### [Dataset excerpt]
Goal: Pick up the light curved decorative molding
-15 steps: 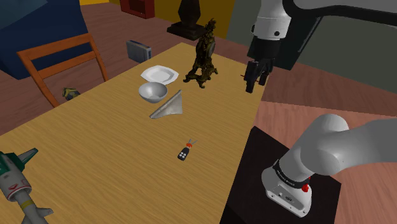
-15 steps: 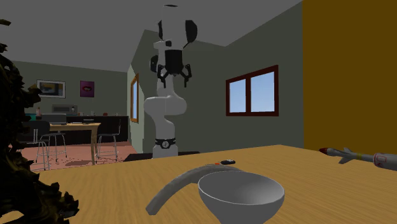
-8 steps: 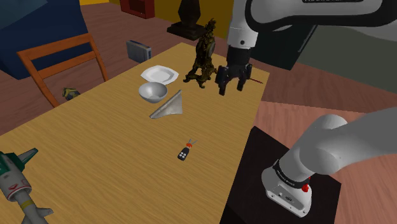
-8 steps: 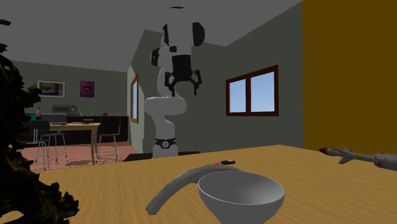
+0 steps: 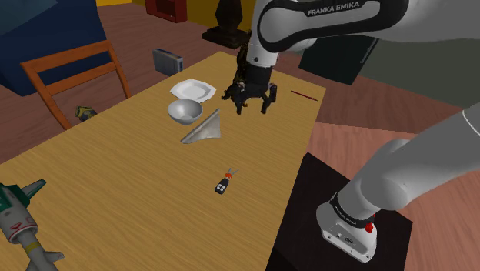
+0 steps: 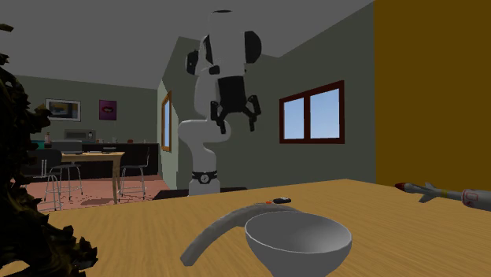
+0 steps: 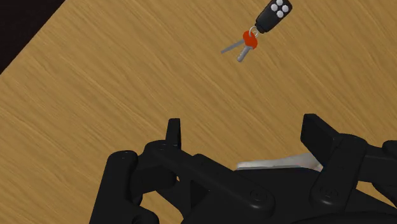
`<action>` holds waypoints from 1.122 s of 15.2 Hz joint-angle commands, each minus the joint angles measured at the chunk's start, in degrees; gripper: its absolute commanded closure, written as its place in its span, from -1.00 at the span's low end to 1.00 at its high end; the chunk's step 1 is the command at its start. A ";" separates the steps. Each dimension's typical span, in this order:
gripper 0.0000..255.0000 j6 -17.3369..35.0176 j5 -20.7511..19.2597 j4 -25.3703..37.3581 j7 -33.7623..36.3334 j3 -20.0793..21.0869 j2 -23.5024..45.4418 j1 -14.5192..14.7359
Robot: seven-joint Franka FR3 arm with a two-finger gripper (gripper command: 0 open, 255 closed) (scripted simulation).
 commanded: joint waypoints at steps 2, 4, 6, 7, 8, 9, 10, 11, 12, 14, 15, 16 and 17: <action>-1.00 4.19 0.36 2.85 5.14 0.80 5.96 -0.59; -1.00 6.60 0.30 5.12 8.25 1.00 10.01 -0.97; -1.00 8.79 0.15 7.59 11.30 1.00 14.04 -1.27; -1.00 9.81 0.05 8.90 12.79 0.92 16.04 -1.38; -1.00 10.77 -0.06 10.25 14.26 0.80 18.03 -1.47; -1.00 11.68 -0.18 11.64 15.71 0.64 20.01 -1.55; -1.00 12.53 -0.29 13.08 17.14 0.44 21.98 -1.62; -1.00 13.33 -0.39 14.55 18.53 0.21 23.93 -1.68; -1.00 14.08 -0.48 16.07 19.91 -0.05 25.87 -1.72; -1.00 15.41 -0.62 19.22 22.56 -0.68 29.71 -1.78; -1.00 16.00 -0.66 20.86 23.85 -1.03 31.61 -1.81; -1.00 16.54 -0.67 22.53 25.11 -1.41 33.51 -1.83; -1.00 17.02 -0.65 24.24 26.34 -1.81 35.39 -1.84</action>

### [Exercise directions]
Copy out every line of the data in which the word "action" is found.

### [Solution to this problem]
`<action>` holds waypoints from 1.122 s of 15.2 Hz joint-angle commands, each minus the joint angles measured at the chunk's start, in degrees; gripper: its absolute commanded closure, written as its place in its span, from -1.00 at the span's low end to 1.00 at its high end; the chunk's step 1 is the command at its start. A ";" separates the steps. Each dimension's typical span, in this order:
 commanded: joint waypoints at steps 2, 4, 6, 7, 8, 9, 10, 11, 12, 14, 15, 16 and 17: <action>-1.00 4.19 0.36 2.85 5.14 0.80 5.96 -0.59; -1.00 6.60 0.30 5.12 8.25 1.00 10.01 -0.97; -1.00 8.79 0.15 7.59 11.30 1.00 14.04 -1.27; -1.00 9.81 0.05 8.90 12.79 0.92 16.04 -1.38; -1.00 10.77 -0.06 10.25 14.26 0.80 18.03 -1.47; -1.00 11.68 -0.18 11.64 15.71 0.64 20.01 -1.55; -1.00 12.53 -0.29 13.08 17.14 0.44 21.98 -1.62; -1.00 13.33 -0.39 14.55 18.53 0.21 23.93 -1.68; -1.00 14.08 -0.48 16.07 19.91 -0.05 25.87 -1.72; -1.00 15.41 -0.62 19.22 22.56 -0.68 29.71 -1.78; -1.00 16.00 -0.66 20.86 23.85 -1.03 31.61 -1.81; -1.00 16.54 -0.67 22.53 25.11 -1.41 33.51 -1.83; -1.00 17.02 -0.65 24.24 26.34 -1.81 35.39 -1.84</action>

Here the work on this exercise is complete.